_Task to complete_. In the listing below, find the line with "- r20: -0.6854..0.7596", then repeat exactly every line from the top through that one.

_Exercise data_.
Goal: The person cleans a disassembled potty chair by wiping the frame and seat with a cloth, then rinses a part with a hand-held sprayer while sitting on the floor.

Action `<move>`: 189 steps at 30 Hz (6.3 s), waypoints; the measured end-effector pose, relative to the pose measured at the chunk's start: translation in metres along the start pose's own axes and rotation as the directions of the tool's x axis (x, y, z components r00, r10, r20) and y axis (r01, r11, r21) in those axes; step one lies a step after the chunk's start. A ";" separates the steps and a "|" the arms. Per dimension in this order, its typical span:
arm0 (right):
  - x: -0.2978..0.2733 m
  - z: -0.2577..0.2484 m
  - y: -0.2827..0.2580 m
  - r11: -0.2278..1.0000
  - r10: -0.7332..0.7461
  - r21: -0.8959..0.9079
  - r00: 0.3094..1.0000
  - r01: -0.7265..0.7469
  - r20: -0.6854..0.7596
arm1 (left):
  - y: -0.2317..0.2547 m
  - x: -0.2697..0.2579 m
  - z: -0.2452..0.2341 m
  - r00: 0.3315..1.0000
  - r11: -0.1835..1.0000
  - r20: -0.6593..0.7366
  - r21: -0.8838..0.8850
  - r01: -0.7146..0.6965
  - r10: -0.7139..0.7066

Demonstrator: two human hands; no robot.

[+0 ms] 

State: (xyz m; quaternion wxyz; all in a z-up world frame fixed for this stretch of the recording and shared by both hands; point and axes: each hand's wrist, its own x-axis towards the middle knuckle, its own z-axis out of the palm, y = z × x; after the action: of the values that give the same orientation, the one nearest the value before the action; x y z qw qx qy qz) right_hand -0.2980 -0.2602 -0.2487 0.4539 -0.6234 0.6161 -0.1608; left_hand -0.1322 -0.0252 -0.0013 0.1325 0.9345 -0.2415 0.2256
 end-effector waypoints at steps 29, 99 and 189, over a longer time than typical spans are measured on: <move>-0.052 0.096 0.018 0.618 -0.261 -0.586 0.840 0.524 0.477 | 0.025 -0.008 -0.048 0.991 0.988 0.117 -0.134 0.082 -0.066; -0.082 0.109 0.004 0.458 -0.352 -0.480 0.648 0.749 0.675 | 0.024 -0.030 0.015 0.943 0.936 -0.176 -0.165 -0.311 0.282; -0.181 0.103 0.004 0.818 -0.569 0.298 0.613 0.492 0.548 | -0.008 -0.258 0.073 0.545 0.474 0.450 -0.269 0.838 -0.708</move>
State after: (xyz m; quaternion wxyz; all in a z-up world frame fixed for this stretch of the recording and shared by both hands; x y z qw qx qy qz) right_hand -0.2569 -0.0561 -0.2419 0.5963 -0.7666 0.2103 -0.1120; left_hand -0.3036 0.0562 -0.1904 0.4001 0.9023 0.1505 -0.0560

_Answer space_.
Goal: The person cleans a disassembled potty chair by wiping the frame and seat with a cloth, then rinses a part with a hand-held sprayer while sitting on the floor.

Action `<move>`: 189 steps at 30 Hz (6.3 s), waypoints; the measured end-effector pose, relative to the pose measured at the chunk's start: translation in metres along the start pose's own axes and rotation as the directions of the tool's x axis (x, y, z components r00, r10, r20) and y axis (r01, r11, r21) in those axes; step one lies a step after the chunk's start. A ";" separates the steps and a "|" the arms. Per dimension in this order, its typical span:
arm0 (right):
  - x: -0.2978..0.2733 m
  - z: -0.2577..0.2484 m
  - y: -0.2827..0.2580 m
  - r11: -0.2278..1.0000
  - r10: -0.7332..0.7461
  - r21: -0.8959..0.9079
  - r00: 0.3094..1.0000
  - r01: -0.7265..0.7469
  - r20: -0.6854..0.7596

That finishes the exercise.